Here are a few hints for the analysis:

  • If you obtain an unexpected result, check how reproducible it is by running the simulation a second time with a different random number seed.

  • Care has been taken that molecular dynamics trajectories are entirely reproducible, i.e. if you run the same md_run.mcr a second time, using the same YASARA version on the same computer and assigning the same number of processors, you will obtain exactly the same trajectory again. Note however that the reproducibility may get lost when comparing different CPUs, operating systems or YASARA versions: AMD and Intel CPUs support different instruction sets for high performance calculations, which yield slightly different results. Also today's operating systems provide different mathematics libaries, which cause additional deviations. Finally, changes in the YASARA source code may also have a small influence on the results. In short: force field energies calculated for the same scene on different computers are likely to differ in the least significant digits, which are of no relevance anyway. The same is true for the calculated forces, which has a serious impact on simulations however: chaos theory requires that small initial differences grow exponentially with each simulation step, leading to very different trajectories and energies, just as if the simulation had been started with a different random number seed.
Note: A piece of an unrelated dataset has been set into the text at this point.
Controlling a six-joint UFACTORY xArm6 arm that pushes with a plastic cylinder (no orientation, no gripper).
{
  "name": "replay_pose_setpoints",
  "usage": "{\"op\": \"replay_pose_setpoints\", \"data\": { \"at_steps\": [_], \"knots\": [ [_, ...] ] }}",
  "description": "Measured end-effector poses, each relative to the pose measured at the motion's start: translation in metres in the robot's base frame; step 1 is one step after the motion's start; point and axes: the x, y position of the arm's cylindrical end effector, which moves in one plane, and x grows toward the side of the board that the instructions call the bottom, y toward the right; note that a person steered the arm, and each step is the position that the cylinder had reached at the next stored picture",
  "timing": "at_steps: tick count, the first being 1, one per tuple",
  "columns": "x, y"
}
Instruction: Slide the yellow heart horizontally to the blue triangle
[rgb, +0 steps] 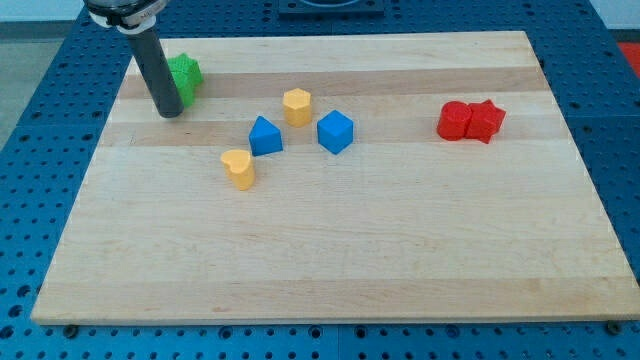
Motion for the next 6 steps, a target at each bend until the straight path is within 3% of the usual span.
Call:
{"op": "replay_pose_setpoints", "data": {
  "at_steps": [3, 4, 5, 6],
  "knots": [
    [-0.038, 0.0],
    [-0.02, 0.0],
    [0.052, 0.001],
    [0.086, 0.003]
  ]
}}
  • If you compare simulations run at different pH values and obtain quite different results, compare the covalent connectivity first: use the CompareAtom command to find those residues where YASARA assigned differing protonation states during the neutralization experiment, and investigate the region around these residues for an explanation of the structural deviations. Also check the significance of the result by running the simulation a second time with a different random number seed.

° 

Playing back a trajectory

  • Click Options > Macro & Movie > Set target and choose MyDir/MyStructure (no extension!) as the target.

  • Click Options > Macro & Movie > Play and choose a play-back macro, e.g. md_play.mcr.

Playing back a simulation requires that the force field can be initialized. So you may have create your own version of md_play.mcr, if you use a special force field or want to change some of the parameters (e.g. the play-back speed).